Federal suit filed against officers who shot, killed dog

A federal lawsuit was filed Nov. 7 against two Des Moines police officers involved in a Nov. 17, 2010, incident in which they shot and killed a dog named Rosie.

Rosie's family is seeking punitive damages against the officers and other expenses related to the trial and general damages the family said they suffered over the loss of the dog. Damages sought exceed $10,000; a $600,000 civil claim had been filed against the officers in July.

In November 2010, police officers used a stun gun on the dog, then shot and killed the 120-pound Newfoundland. They had responded to a call from a concerned neighbor that the dog was loose and might get hit in traffic.
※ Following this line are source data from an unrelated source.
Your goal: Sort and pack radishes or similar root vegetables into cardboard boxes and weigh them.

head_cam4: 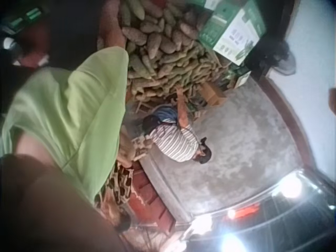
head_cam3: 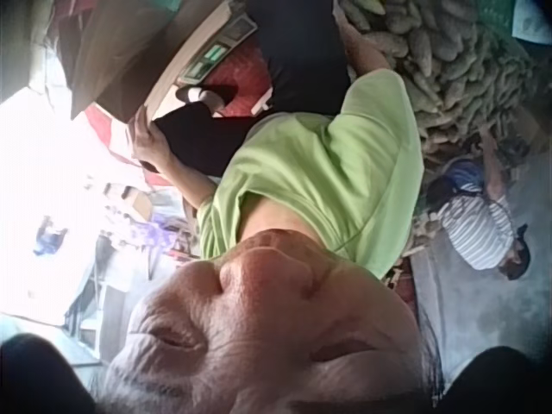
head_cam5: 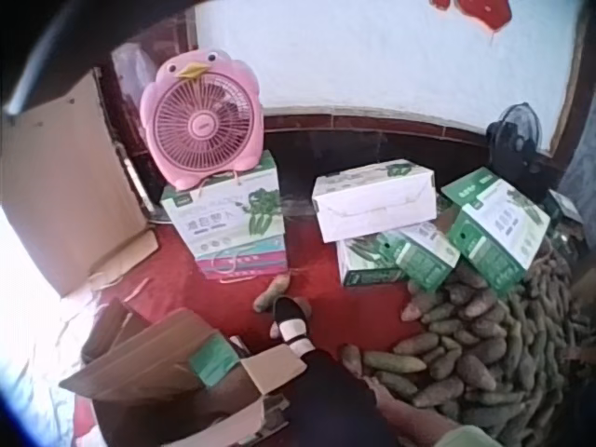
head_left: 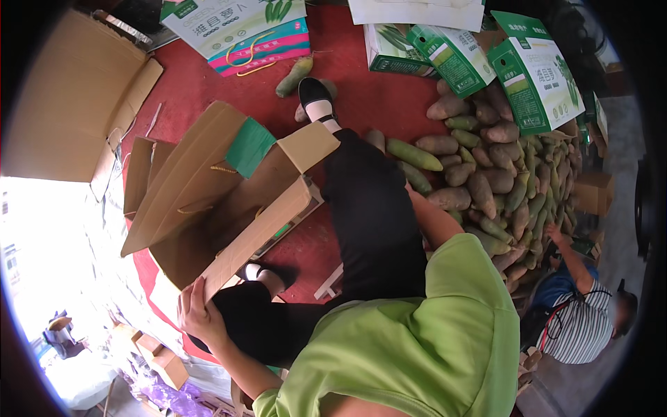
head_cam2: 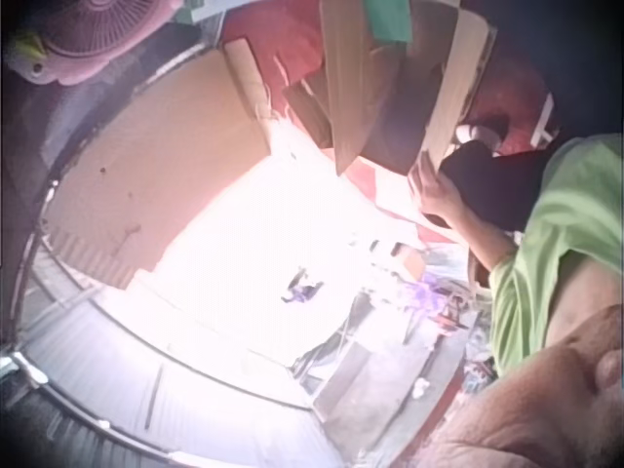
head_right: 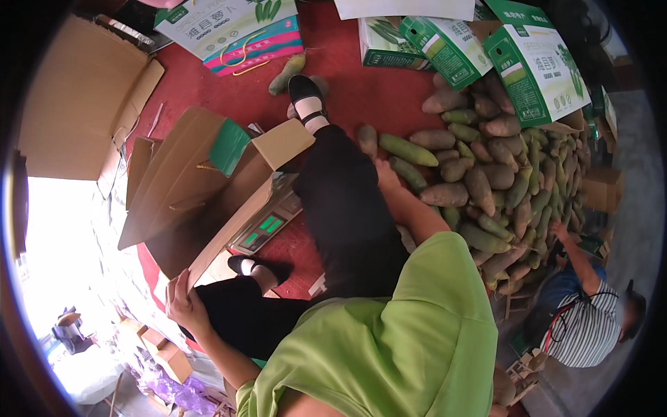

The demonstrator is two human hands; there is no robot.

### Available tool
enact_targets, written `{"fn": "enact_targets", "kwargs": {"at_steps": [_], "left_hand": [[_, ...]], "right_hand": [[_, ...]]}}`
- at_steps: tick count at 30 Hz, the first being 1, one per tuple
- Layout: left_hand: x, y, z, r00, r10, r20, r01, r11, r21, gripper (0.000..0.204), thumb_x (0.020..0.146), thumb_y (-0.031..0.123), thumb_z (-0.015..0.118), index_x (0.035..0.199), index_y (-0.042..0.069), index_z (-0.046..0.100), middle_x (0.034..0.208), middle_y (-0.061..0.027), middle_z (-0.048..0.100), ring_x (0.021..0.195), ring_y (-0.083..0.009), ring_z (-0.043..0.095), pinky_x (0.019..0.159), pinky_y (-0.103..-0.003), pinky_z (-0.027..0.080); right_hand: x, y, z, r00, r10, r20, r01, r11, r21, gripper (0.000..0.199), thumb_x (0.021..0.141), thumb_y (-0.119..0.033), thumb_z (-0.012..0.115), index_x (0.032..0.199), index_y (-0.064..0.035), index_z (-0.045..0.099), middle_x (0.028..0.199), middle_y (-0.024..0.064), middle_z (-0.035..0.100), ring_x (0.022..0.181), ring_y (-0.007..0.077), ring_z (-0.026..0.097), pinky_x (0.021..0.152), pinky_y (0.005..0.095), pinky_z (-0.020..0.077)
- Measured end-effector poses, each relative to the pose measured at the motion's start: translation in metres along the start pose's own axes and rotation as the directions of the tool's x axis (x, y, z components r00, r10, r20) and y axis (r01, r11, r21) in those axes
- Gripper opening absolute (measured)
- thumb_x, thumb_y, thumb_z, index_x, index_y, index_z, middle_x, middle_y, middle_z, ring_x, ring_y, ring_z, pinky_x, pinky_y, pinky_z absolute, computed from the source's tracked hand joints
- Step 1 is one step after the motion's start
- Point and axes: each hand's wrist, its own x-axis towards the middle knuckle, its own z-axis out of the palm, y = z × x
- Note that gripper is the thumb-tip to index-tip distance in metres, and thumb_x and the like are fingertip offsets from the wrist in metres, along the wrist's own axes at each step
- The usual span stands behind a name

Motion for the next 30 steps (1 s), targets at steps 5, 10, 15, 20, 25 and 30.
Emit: {"fn": "enact_targets", "kwargs": {"at_steps": [5, 10, 15, 20, 25, 30], "left_hand": [[-0.008, -0.005, -0.017, 0.999, -0.032, -0.027, 0.034, 0.997, 0.071, 0.03, 0.068, 0.001, 0.059, 0.094, 0.011, 0.07, 0.087, -0.0055, 0.067, 0.08, -0.0266, 0.065, 0.07, -0.037, 0.051], [0.0, -0.001, -0.013, 0.999, -0.026, -0.037, 0.028, 0.998, 0.057, 0.026, 0.069, 0.001, 0.063, 0.092, 0.012, 0.07, 0.084, -0.0028, 0.066, 0.08, -0.024, 0.065, 0.068, -0.036, 0.051], [-0.001, -0.004, -0.013, 0.999, 0.003, -0.044, 0.001, 0.995, 0.103, 0.016, 0.073, 0.011, 0.066, 0.088, 0.015, 0.069, 0.081, 0.0011, 0.065, 0.079, -0.0199, 0.065, 0.07, -0.034, 0.052], [-0.003, -0.004, -0.015, 0.998, 0.013, -0.06, -0.006, 0.993, 0.115, 0.012, 0.076, 0.011, 0.066, 0.086, 0.015, 0.069, 0.081, 0.0016, 0.064, 0.078, -0.0191, 0.065, 0.069, -0.034, 0.051], [-0.004, -0.004, -0.015, 0.998, 0.005, -0.057, 0.001, 0.993, 0.116, 0.013, 0.076, 0.01, 0.066, 0.087, 0.015, 0.069, 0.08, 0.0016, 0.065, 0.078, -0.019, 0.065, 0.066, -0.033, 0.051], [-0.005, -0.003, -0.012, 0.999, 0.003, -0.048, 0.002, 0.995, 0.098, 0.015, 0.075, 0.01, 0.067, 0.088, 0.016, 0.07, 0.08, 0.0014, 0.065, 0.079, -0.0196, 0.065, 0.066, -0.033, 0.052]], "right_hand": [[0.001, -0.09, -0.147, 0.925, -0.207, -0.32, 0.291, 0.926, 0.242, 0.063, 0.067, -0.02, 0.077, 0.123, -0.0071, 0.051, 0.116, 0.0206, 0.054, 0.109, 0.0395, 0.05, 0.095, 0.0448, 0.0408], [0.003, -0.132, -0.269, 0.897, -0.093, -0.432, 0.289, 0.863, 0.415, 0.082, 0.058, -0.017, 0.085, 0.13, -0.0059, 0.048, 0.127, 0.0139, 0.051, 0.119, 0.0274, 0.05, 0.102, 0.0374, 0.0396], [-0.038, -0.257, -0.377, 0.839, -0.256, -0.481, 0.518, 0.65, 0.557, 0.074, 0.064, -0.008, 0.082, 0.13, -0.0061, 0.049, 0.119, 0.0075, 0.058, 0.112, 0.0172, 0.055, 0.097, 0.0322, 0.0442], [-0.057, -0.357, -0.4, 0.714, -0.601, -0.359, 0.651, 0.384, 0.655, 0.076, 0.064, -0.008, 0.078, 0.134, -0.0105, 0.049, 0.124, 0.0062, 0.056, 0.115, 0.0181, 0.054, 0.1, 0.0334, 0.0422], [-0.021, -0.433, -0.331, 0.389, -0.893, -0.227, 0.877, 0.284, 0.387, 0.075, 0.059, -0.023, 0.081, 0.126, -0.0062, 0.051, 0.12, 0.0154, 0.056, 0.111, 0.0276, 0.055, 0.095, 0.0363, 0.0449], [-0.017, -0.467, -0.276, 0.399, -0.91, 0.112, 0.872, 0.414, 0.261, 0.066, 0.058, -0.013, 0.079, 0.119, -0.0061, 0.055, 0.111, 0.0156, 0.056, 0.106, 0.0322, 0.056, 0.088, 0.0388, 0.0482]]}}
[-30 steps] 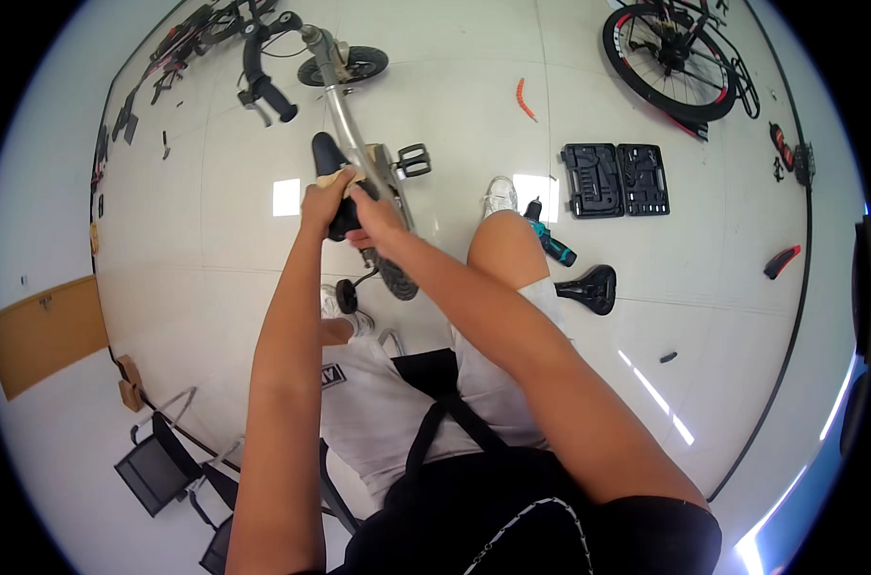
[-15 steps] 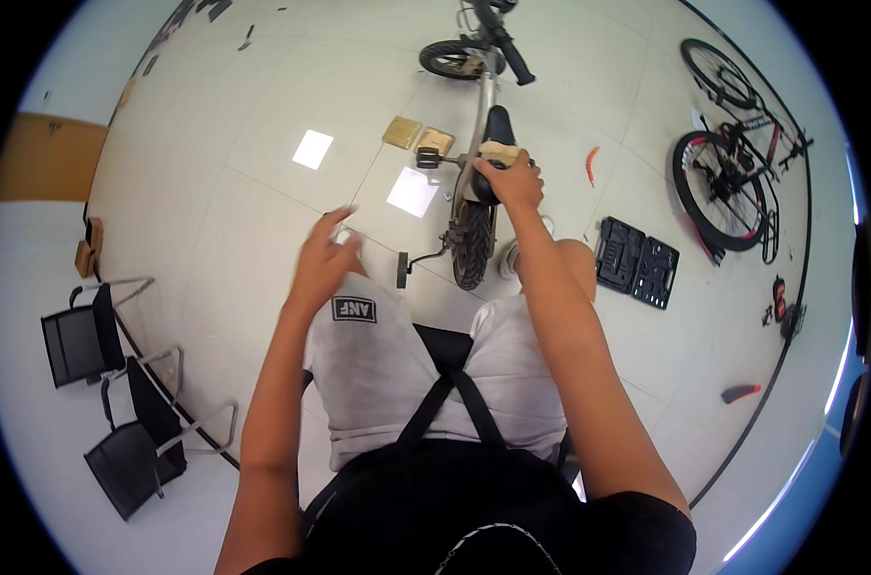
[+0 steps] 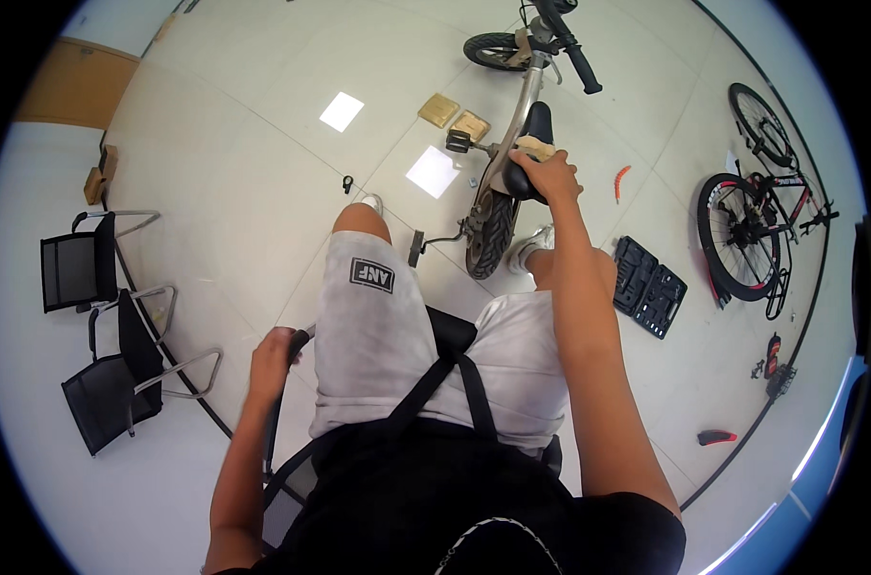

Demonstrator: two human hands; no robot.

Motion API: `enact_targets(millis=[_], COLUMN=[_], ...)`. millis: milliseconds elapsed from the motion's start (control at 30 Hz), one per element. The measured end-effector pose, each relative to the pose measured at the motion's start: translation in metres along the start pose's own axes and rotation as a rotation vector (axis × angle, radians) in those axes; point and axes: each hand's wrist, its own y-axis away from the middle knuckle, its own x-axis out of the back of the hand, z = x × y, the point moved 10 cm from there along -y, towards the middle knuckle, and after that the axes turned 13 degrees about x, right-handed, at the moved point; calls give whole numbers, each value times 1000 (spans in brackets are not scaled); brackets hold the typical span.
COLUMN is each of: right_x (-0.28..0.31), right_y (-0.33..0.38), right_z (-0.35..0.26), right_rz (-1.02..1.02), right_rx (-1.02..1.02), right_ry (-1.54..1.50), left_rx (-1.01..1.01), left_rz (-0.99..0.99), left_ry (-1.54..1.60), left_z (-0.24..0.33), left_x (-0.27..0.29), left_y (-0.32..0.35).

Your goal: The person assembles a bicycle by attaching the handlebar to the frame, tightening bolts with a cordless drill, and adjusting the seat post. The person uses a cordless drill and hand tools to secure components and align the handlebar.

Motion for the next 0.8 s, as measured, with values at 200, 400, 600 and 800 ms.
enact_targets(millis=[200,400,600,800], right_x=[3,3,5,0], right_y=[-5,4,-2,-9], right_z=[2,-5,0,10], right_rz=[83,130,156,144], right_rx=[1,-1,15,57], right_ry=[-130,-120,-93,-150], left_rx=[-200,-308,-294,-261], left_rz=[330,385,315,330], left_ry=[-188,-161,-133,-144], left_z=[18,1,7,24], left_x=[12,16,7,13], left_y=[17,5,9,20])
Rosie made it to a neighbors yard and hid in the bushes. When police arrive they said she showed her fangs and growled at them and that's when they shot and killed her. Witnesses said that the dog "was just sitting there" when she was shot. The shooting sparked a community vigil for the dog and an independent review of the officers' actions.

Although initial reports were that the dog was acting aggressively when she escaped from her fenced yard and was spotted roaming neighborhood streets, video taken from the patrol car dash-cams may cast the shooting in a different light.

The videos, released by Des Moines Police show the dog being tazed by an officer, then running away. In another video you  hear an officer fire his gun, presumably hitting the dog, then another officer saying "Nice."

The Des Moines Police Department conducted a review of the shooting review, but did not find any fault with the officers. But Rosie's owners and dog lovers said the police were out of line and that Rosie was cowering in fear when police shot her.

Ingrid Lyden, a dog breeder and member of the Newfoundland Club of Seattle, said Newfoundlands are gentle dogs and that there was a humane way to get Rosie home alive.

"Any dog that is scared is going to react a little differently. But once you had her in a yard where they were able to shut a gate, and that person was comfortable doing that, I think the recourse of the officers wasn't necessary," Lynden said.